* [What you need to do] Where the line with "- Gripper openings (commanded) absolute" appears below, start writing out lines exactly, and finish with the line with "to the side", which is included; write out nothing else.
┌─ Information provided
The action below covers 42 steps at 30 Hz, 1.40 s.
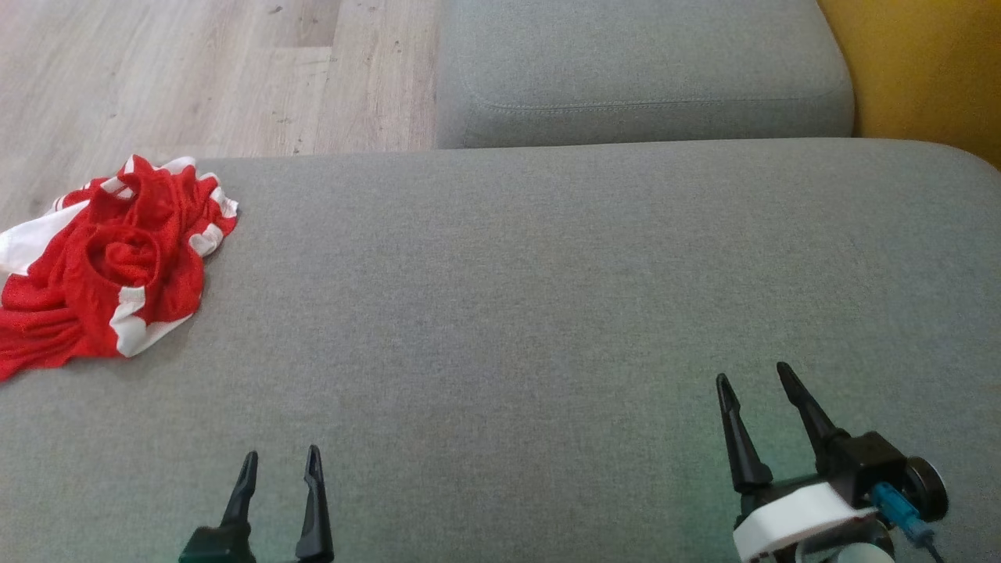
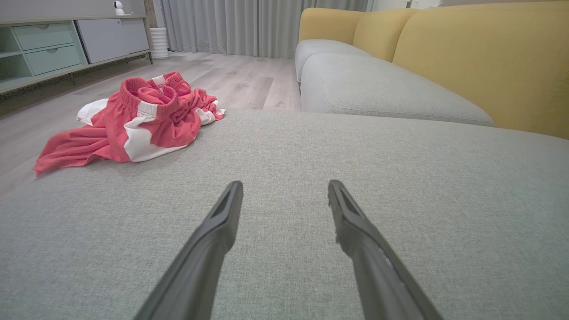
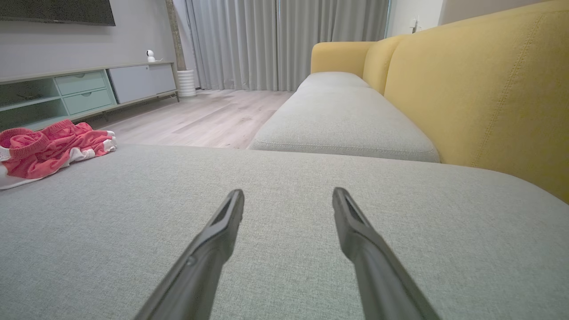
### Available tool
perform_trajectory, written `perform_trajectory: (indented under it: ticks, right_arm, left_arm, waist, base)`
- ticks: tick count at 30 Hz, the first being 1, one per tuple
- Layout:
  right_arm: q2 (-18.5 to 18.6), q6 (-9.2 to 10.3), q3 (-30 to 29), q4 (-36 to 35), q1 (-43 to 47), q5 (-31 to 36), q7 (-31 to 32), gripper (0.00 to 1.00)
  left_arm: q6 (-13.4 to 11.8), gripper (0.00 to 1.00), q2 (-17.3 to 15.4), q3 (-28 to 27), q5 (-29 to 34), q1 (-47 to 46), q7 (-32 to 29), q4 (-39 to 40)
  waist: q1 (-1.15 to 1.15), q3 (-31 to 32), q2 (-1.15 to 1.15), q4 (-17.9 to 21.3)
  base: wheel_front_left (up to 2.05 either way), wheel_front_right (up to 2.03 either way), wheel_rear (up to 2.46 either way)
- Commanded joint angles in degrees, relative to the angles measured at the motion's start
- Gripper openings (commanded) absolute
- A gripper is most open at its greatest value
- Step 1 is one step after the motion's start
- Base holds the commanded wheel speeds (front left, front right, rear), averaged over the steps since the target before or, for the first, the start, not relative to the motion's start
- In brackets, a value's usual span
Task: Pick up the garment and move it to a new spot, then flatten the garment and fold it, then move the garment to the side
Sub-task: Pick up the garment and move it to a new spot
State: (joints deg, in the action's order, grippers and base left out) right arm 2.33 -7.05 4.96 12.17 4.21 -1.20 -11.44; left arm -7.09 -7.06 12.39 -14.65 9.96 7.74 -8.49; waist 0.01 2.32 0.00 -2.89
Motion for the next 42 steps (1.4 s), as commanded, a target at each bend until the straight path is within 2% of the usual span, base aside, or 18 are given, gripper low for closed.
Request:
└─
* [Solution for this task]
- Gripper openings (commanded) absolute
- A gripper is most open at its greatest value
- Step 1 is one step after the motion's start
- Base holds the commanded wheel speeds (front left, front right, rear), averaged over the steps since the target before or, for the first, the start, not relative to the motion's start
- In brackets, a value's usual span
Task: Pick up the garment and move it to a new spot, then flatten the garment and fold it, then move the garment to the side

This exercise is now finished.